Brazil’s central bank sees a gradual recovery in Latin America’s biggest economy that will contain inflation, policy makers said in the minutes of their last board meeting.
While the bank’s inflation forecast has risen since policy makers last met in October, its outlook continues to hover “around” the 4.5 percent midpoint of the target range, the bank said today in the minutes to their Dec. 8-9 meeting posted on their Web site.
“Given this outlook for a gradual recovery, which has been corroborated so far by the economic data available, inflationary pressures will remain contained,” the bank said.
Brazil’s real fell for a third day against the dollar, weakening 0.8 percent to 1.7708 per dollar at 6:26 a.m. New York time. The yield on Brazil’s interest rate future due in January 2011 dropped seven basis points, or 0.07 percentage point, to 10.42 percent.
BNP Paribas reaffirmed its call that the so-called Selic rate will remain unchanged throughout 2010.
“The minutes show that economic activity is improving but at a pace that won’t generate inflationary pressures,” Diego Donadio, senior analyst at BNP, said in a phone interview in Sao Paulo.
The central bank last week kept the benchmark interest rate at a record low for a third straight meeting, saying the rate was consistent with a “non-inflationary recovery.”

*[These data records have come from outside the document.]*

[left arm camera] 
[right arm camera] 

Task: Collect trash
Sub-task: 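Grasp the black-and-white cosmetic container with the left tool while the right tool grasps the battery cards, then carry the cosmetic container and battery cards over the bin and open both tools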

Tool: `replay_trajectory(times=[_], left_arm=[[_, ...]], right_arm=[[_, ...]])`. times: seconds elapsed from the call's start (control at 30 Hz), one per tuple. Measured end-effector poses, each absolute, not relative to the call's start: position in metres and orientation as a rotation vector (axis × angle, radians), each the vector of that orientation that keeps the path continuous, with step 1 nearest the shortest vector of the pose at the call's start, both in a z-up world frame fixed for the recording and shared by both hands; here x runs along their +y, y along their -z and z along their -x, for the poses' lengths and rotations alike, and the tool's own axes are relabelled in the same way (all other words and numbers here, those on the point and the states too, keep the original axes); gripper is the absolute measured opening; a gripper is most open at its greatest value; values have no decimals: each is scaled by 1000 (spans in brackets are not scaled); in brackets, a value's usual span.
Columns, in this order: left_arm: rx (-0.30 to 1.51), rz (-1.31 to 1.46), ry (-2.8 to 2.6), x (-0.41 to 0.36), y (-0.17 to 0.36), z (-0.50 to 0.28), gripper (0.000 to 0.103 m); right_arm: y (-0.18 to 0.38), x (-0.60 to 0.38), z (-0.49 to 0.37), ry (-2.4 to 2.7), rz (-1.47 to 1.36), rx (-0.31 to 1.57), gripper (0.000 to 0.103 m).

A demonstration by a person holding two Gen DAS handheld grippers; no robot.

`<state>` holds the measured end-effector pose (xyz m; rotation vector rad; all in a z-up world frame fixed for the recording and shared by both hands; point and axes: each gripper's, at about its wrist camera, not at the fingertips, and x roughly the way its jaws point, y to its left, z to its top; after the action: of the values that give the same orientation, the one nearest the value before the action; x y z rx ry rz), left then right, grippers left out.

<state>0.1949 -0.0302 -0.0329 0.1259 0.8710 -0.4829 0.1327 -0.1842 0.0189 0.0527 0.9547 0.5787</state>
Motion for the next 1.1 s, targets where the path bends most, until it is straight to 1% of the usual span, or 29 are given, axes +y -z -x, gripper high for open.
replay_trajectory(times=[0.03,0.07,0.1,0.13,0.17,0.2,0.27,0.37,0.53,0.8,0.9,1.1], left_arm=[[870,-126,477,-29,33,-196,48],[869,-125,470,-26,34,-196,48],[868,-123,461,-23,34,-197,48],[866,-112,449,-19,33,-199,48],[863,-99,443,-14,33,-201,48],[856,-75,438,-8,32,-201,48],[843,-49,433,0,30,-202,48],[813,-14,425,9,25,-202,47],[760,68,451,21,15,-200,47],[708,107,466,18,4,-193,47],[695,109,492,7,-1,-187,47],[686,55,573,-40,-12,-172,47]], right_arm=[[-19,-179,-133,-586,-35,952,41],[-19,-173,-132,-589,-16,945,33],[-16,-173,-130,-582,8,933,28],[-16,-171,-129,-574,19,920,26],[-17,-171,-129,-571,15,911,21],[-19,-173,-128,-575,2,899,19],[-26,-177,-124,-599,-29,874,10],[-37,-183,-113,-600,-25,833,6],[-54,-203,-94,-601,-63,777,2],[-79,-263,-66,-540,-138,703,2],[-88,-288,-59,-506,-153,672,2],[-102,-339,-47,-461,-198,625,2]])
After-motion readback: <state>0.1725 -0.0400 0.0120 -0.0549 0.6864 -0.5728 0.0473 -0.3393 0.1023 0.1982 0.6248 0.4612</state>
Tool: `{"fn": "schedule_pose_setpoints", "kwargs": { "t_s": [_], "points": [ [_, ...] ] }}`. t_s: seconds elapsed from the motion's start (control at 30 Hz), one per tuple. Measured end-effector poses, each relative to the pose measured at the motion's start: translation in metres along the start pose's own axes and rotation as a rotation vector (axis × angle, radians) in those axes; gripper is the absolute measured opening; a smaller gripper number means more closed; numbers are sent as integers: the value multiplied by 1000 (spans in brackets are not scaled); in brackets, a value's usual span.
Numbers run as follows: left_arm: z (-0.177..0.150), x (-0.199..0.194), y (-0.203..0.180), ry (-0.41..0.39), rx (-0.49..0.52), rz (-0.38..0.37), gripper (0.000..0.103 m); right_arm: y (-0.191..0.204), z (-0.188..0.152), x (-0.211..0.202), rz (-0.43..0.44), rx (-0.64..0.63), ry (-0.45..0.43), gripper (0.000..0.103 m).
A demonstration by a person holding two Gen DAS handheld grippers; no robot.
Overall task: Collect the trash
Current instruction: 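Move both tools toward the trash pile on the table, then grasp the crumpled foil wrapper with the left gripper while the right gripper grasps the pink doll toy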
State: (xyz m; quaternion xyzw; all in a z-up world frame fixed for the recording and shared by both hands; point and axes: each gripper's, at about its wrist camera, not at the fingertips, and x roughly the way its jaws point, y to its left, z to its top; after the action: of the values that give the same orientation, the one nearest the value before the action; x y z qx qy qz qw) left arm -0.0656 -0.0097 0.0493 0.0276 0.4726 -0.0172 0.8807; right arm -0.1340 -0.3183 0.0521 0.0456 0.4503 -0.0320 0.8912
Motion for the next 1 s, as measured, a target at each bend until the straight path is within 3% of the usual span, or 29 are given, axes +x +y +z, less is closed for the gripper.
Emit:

Latin America’s biggest economy this year emerged from its first recession since 2003 after the government slashed taxes and pumped cash into the nation’s money markets while policy makers cut rates at five straight meetings.
The central bank slashed the Selic rate to 8.75 percent this year from a two-year high of 13.75 percent, before pausing in September on signs the economy was recovering from recession.
Yields on Brazil’s interest rate futures yesterday rose to the highest level in 10 months after payrolls expanded more than forecast in November, reinforcing speculation the central bank will increase borrowing costs in March.
External pressures on prices remain “benign” even as the global economic recovery shows signs of consolidating and commodity prices rise, the bank said today.